Nada menos “importante” que los cuentos de hadas, que en los últimos años se volvieron un material irresistible para el cine, como no podía ser de otro modo en una época que fagocita el pasado sin parar, en toda clase de versiones. Más épicas o más fantasiosas, más “realistas” incluso, en todo caso la mayoría de estas películas los sustrajeron al tono juguetón de Disney y les restituyeron parte de su carácter siniestro: Blancanieves con Kristen Stewart o con Lilly Collins, épicas batallas contra madrastras malvadas, princesas guerreras, Caperucitas Rojas envueltas en historias de dimensiones grandilocuentes, una Bella Durmiente amigada con su villana… en general películas espantosas, en fin, con grandes presupuestos pero carentes de la más mínima habilidad para contar un cuento. Y con la premisa común, tan contemporánea, de relativizar la división tajante entre el bien y el mal que en los cuentos de hadas —más preocupados por la supervivencia que por la moral— no siempre existe.
Gretel y Hansel, la nueva película de Oz Perkins, comparte algo de este espíritu y otro tanto del de películas de terror como Midsommar, que parecen querer redimirse, a fuerza de diseño y aparente sofisticación, por el desliz de contar un relato de género. En la tercera y más rebuscada película del director (que antes hizo The Blackcoat’s daughter y I am the pretty thing that lives in the house), lxs hermanitxs que se internan en el bosque lo hacen expulsados del hogar por el hambre y la escasez de recursos, como en el cuento recogido por los hermanos Grimm, pero en un contexto más amplio: aquí Hansel es un nene y Gretel (Sophia Lillis, que hace poco interpretó a la joven Jessica Chastain en It Capítulo dos) una adolescente que tiene un vínculo maternal con su hermano. Y a la que, solo por ser mujer, parece esperarle un destino más sórdido donde la explotación sexual y la maternidad asoman en el horizonte, quizás como dos caras de la misma moneda.

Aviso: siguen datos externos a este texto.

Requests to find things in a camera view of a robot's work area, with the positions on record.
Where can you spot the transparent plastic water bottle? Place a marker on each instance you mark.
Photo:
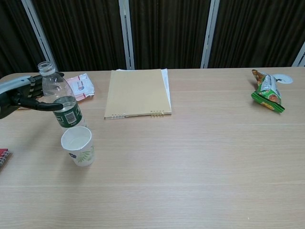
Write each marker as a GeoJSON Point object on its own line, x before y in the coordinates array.
{"type": "Point", "coordinates": [68, 117]}

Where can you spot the green chip bag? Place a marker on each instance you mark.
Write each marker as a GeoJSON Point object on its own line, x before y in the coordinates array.
{"type": "Point", "coordinates": [269, 93]}

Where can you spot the white paper cup leaf print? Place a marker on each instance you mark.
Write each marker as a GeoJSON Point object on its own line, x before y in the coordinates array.
{"type": "Point", "coordinates": [82, 155]}

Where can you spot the white partition post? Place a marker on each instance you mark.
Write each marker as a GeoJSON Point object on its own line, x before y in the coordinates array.
{"type": "Point", "coordinates": [209, 35]}
{"type": "Point", "coordinates": [38, 26]}
{"type": "Point", "coordinates": [300, 55]}
{"type": "Point", "coordinates": [126, 35]}

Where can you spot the red spiral notebook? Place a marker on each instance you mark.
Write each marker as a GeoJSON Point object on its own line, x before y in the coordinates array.
{"type": "Point", "coordinates": [3, 157]}

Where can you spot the white round table grommet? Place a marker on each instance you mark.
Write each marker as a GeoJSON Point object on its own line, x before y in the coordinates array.
{"type": "Point", "coordinates": [286, 78]}

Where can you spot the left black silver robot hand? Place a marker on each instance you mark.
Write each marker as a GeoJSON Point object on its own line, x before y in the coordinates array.
{"type": "Point", "coordinates": [14, 97]}

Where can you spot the tan spiral notebook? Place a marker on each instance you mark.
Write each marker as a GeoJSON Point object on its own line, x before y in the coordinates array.
{"type": "Point", "coordinates": [135, 93]}

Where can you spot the dark curtain panel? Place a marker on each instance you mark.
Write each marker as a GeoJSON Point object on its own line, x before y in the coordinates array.
{"type": "Point", "coordinates": [14, 31]}
{"type": "Point", "coordinates": [169, 33]}
{"type": "Point", "coordinates": [257, 33]}
{"type": "Point", "coordinates": [83, 35]}

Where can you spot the pink wet wipes pack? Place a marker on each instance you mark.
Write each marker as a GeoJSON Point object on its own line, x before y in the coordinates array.
{"type": "Point", "coordinates": [83, 86]}

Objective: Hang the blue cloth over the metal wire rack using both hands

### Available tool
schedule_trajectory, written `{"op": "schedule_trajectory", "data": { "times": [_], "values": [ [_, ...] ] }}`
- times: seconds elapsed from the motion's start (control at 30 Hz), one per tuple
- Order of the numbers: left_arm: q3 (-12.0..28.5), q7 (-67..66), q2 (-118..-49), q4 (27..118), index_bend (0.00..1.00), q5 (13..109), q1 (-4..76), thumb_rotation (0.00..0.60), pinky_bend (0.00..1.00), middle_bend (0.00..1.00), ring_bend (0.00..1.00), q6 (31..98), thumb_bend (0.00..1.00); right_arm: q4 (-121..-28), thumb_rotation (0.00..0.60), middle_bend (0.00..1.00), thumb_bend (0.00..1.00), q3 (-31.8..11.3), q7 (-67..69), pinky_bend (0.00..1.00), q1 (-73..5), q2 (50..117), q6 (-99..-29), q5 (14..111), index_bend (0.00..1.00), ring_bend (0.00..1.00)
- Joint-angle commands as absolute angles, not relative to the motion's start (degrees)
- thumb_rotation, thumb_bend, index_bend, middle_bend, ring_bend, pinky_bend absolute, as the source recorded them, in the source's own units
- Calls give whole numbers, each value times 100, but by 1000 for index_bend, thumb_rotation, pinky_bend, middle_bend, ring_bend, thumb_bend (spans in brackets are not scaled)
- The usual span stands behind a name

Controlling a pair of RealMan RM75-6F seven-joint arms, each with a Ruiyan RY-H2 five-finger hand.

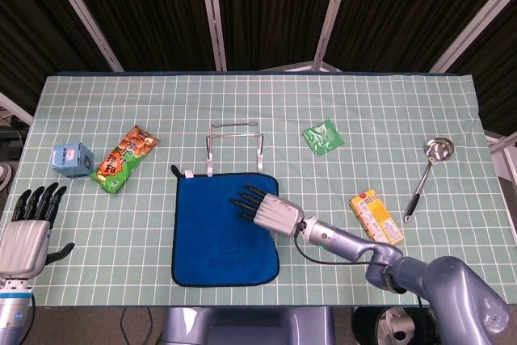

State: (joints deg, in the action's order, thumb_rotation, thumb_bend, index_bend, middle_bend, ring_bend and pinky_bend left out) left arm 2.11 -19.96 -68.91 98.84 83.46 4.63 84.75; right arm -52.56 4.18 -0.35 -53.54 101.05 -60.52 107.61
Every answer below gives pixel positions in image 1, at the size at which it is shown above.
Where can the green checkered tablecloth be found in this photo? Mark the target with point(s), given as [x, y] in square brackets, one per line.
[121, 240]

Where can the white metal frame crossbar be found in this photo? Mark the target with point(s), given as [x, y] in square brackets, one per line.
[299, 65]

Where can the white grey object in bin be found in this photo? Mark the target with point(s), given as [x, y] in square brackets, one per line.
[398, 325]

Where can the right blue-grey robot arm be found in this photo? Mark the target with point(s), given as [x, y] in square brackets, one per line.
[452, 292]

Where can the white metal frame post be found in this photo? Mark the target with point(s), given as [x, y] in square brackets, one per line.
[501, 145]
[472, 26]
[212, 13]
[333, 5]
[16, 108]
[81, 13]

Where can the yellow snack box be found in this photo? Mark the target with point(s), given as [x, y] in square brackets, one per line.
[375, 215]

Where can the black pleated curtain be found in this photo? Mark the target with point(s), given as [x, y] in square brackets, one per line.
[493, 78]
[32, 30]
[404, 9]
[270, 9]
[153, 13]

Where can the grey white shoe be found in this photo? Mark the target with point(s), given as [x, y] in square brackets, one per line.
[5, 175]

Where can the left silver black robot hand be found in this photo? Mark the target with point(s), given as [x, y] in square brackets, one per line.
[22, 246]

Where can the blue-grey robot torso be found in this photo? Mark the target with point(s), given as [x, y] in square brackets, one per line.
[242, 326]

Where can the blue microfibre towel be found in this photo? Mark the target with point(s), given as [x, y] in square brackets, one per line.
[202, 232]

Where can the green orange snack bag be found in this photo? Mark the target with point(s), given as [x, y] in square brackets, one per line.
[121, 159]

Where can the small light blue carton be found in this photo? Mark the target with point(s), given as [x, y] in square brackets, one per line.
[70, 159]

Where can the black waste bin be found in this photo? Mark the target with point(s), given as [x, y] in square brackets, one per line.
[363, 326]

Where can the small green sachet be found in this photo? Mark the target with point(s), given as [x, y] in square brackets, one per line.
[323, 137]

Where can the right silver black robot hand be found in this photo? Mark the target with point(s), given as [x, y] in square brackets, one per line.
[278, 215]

Después de ciertas aventuras de tono desparejo que se encastran con dificultad en la historia principal, lxs hermanxs llegan al bosque y empiezan a vivir en un espacio onírico e hiper-diseñado de una artificialidad extrema: la casa de la bruja es triangular, está fuera del tiempo y en ella los personajes se sumergen en una pesadilla de vísceras y simulación que más que concentrar sus recursos para producir suspenso, los disemina en secuencias oníricas, guiños a otros relatos como Alicia en el País de las Maravillas y, sobre el final, explicaciones rebuscadas que intentan sumar terror sin lograrlo. Hay cierta intención, al parecer, de destilar la esencia del cuento de hadas y sus motivos principales, como el de espiar a través de una rendija o abrir una puerta que no debía ser abierta. Pero justamente porque el diseño y la iluminación los subrayan a más no poder, estos motivos se vuelven insoportables, y para nada orgánicos al relato. En el centro está la figura de Gretel, que encuentra su espejo en la de la bruja, y una construcción del mal que parece ahondar en el corazón de lo siniestro —las madres que devoran a sus propios hijxs, y esa manipulación como de araña por la cual enredan a sus víctimas en una trampa mortal— pero que, en la frialdad de una película más preocupada por lo visual que por la construcción de emoción o identificación, es poco lo que importa.